ABOUT THIS EXERCISE -
Return precisely the opening lines of the listing below, ending with the line that contains "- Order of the".
SUPPLIED INFORMATION START
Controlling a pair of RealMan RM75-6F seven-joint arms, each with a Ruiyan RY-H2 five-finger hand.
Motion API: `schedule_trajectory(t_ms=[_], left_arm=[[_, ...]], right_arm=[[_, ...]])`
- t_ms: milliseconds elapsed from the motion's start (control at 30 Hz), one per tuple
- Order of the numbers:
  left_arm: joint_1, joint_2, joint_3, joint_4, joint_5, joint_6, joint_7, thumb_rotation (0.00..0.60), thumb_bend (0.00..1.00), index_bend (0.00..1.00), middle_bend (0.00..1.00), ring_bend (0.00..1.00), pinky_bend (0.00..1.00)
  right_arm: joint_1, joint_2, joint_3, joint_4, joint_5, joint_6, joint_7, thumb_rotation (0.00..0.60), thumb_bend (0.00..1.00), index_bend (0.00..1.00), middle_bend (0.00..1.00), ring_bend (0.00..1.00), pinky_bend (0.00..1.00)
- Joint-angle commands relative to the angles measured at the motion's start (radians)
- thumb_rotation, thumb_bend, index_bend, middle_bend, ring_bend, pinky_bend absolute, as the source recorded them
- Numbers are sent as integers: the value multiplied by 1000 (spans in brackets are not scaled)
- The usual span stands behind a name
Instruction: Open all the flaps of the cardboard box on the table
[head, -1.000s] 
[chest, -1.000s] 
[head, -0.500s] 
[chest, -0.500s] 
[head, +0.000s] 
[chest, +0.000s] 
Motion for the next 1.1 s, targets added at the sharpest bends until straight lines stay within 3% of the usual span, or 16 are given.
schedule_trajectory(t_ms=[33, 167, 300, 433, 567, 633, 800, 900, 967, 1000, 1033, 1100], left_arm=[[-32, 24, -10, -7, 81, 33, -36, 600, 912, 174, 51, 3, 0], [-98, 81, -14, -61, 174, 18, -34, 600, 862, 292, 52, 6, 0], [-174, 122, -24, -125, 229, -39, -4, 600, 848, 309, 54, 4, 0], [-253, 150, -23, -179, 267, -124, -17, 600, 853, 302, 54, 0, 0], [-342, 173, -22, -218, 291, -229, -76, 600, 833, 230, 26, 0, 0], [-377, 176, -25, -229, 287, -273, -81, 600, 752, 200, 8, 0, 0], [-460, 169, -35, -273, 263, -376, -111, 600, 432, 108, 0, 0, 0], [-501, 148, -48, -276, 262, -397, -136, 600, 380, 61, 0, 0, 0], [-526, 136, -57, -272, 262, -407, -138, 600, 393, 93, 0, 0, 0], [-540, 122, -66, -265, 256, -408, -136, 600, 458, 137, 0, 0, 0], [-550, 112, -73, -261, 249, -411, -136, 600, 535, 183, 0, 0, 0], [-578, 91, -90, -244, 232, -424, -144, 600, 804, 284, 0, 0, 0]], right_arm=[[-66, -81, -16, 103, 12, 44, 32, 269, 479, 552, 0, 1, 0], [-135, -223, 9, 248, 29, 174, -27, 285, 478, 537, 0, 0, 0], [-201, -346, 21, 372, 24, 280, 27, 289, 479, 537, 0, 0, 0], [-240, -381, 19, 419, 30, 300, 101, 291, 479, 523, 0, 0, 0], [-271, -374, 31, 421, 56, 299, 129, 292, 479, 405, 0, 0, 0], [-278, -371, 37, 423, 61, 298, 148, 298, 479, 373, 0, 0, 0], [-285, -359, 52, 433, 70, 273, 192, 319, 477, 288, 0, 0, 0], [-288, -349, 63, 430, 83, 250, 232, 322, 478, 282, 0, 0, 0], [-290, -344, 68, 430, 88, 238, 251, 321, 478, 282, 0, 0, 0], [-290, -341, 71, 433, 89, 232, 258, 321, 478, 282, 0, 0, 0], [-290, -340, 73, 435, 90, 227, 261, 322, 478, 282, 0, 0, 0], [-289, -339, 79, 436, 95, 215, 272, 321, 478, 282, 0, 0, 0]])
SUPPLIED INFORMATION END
ANSWER AREA -
Controlling a pair of RealMan RM75-6F seven-joint arms, each with a Ruiyan RY-H2 five-finger hand.
Motion API: `schedule_trajectory(t_ms=[_], left_arm=[[_, ...]], right_arm=[[_, ...]])`
- t_ms: milliseconds elapsed from the motion's start (control at 30 Hz), one per tuple
- Order of the numbers:

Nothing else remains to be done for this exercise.